Without question, the current crop of engine-management-controlled valve event strategies have improved matters, but they are still flawed by the physical limitations of the camshaft as the mechanism to operate the poppet valve. Even with separate intake and exhaust cams, the amount of influence imparted on the opening ramp has the same impact on the closing side, forcing camshaft designers to contend with only one-half of the benefit of early opening or closing. Current layouts situate the camshafts in relation to the lobe center, while others include variable lift by employing a dual-lobed cam and controlling oil pressure to the follower to engage the higher-lift strategy, like Honda's VTEC system. This leads to complication and cost, and the phasing mechanism alone requires a sophisticated transmission to accomplish the task.
With the quest for increased performance unabated, a totally new approach is necessary if the valvetrain is to enter the 21st century. Methods have included rotary valves in lieu of camshafts and poppet valves, electronic and pneumatic actuators, as well as the reassessment of the reed valves indigenous to two-stroke technology. In light of the criteria for cost, manufacturing ease, longevity, and overall efficiency, all these theories fall short.
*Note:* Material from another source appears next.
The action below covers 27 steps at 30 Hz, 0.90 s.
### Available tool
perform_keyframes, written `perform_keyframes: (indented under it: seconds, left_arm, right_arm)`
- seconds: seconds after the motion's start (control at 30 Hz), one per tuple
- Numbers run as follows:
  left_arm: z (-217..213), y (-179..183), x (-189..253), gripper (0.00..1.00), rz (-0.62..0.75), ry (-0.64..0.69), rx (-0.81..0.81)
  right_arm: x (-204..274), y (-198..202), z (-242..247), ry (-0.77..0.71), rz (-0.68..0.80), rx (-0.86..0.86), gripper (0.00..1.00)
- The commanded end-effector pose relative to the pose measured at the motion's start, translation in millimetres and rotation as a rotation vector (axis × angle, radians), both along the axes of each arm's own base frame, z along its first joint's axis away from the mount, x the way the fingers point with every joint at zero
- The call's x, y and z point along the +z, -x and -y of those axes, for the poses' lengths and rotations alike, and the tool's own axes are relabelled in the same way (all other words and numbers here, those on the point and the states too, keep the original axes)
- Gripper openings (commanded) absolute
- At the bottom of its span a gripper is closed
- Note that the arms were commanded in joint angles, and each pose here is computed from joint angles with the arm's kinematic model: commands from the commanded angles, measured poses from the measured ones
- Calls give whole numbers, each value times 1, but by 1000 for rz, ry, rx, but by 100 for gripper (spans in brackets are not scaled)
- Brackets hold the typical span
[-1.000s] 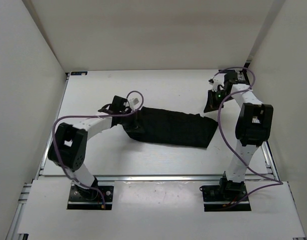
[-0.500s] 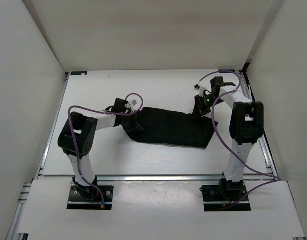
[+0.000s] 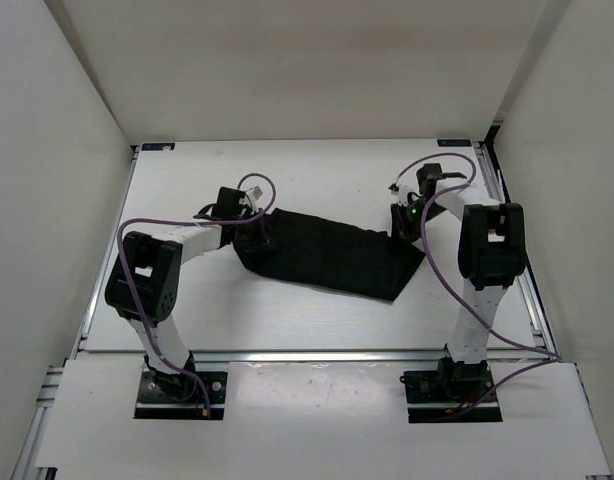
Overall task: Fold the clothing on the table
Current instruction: Fold the skirt
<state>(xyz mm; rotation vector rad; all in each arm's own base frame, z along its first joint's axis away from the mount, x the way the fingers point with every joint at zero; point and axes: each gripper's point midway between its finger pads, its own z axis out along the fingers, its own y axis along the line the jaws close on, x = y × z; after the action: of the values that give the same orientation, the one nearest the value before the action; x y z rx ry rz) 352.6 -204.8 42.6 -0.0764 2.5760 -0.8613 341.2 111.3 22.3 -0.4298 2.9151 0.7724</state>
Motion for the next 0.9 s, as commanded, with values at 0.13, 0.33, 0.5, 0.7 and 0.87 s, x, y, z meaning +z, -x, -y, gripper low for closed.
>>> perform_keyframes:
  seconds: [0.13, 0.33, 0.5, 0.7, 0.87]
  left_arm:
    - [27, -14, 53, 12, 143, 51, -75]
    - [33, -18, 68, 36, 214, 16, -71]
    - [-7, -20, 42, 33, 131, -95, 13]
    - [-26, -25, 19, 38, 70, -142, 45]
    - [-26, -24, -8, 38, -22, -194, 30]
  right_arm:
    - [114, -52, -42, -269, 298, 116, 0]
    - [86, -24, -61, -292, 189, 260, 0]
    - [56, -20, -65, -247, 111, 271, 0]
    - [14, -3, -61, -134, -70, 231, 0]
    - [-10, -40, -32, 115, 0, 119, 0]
IVC Systems of Renfrew, Pennsylvania, believed there was a better way. The company has developed an ingenious valve-timing mechanism (U.S. Patent 5,463,987) that replaces the rocker arm or cam follower with a simple four-part device that employs linear motion to operate the valves. The IVC system works on the rudimentary principle of an inclined plane and offers infinitely variable valve events that are adjustable and independent of one another.
Before exploring the virtues of the IVC system, we must first acknowledge the effect that valve events have on the internal combustion engine. It is common practice to degree-in the camshaft to determine the valve events in crank-angle degrees which can be referenced from the center of the intake lobe. Decreasing the number of crank-angle degrees to reach the intake centerline is considered advancing the camshaft; a longer rotation to arrive at the same point is identified as retarding the camshaft. When the camshaft is installed at the intake center-line, it is considered straight up. Advancing the cam increases low-speed power at the expense of high-speed performance; conversely, retarded positioning undermines low-rpm torque but increases efficiency at high rpm. Duration is the amount of time the valves are open from a specified lift point and back down to that same value, allowing the cylinders to fill with the air/fuel charge. The fill rate is then measured in terms of volumetric efficiency (VE).
Additional design criteria includes valve lift and overlap (the period of time both valves are open), along with opening and closing rates. Camshafts ground with different valve events are used to increase power but foster power losses at a certain rpm level. Witness the large camshaft that produces impressive power at high rpm but has virtually no torque down low. The rough idle, high hydrocarbon emissions from overlap, and ancillary changes to the vehicle, such as a loose torque converter and steep final drive ratio, make such an engine marginally appealing.
Changes in rocker-arm ratios are also used to multiply the camshaft valve event and increase the lift of the valve while accelerating its opening rate. By changing the mechanical advantage imparted by rocker ratios (numerically higher), the valve is lifted further at the same number of crankangle degrees. Obviously, this is extremely important on the OE level: The power issue is always countermanded by concerns for emissions and fuel economy. The camshaft designer must take all of the above factors into consideration when developing a profile, trying to limit the compromises to the engine while serving many masters.
To understand the technology behind the IVC system, we need to review the effects of valve timing. The following theories are based on engineering facts and are not specific to any particular engine. Additional areas, such as intake-manifold design, compression ratio, flame-expansion (burn) rates, combustion-chamber shape, and so on, all impact valve events and are used to either complement or diminish performance.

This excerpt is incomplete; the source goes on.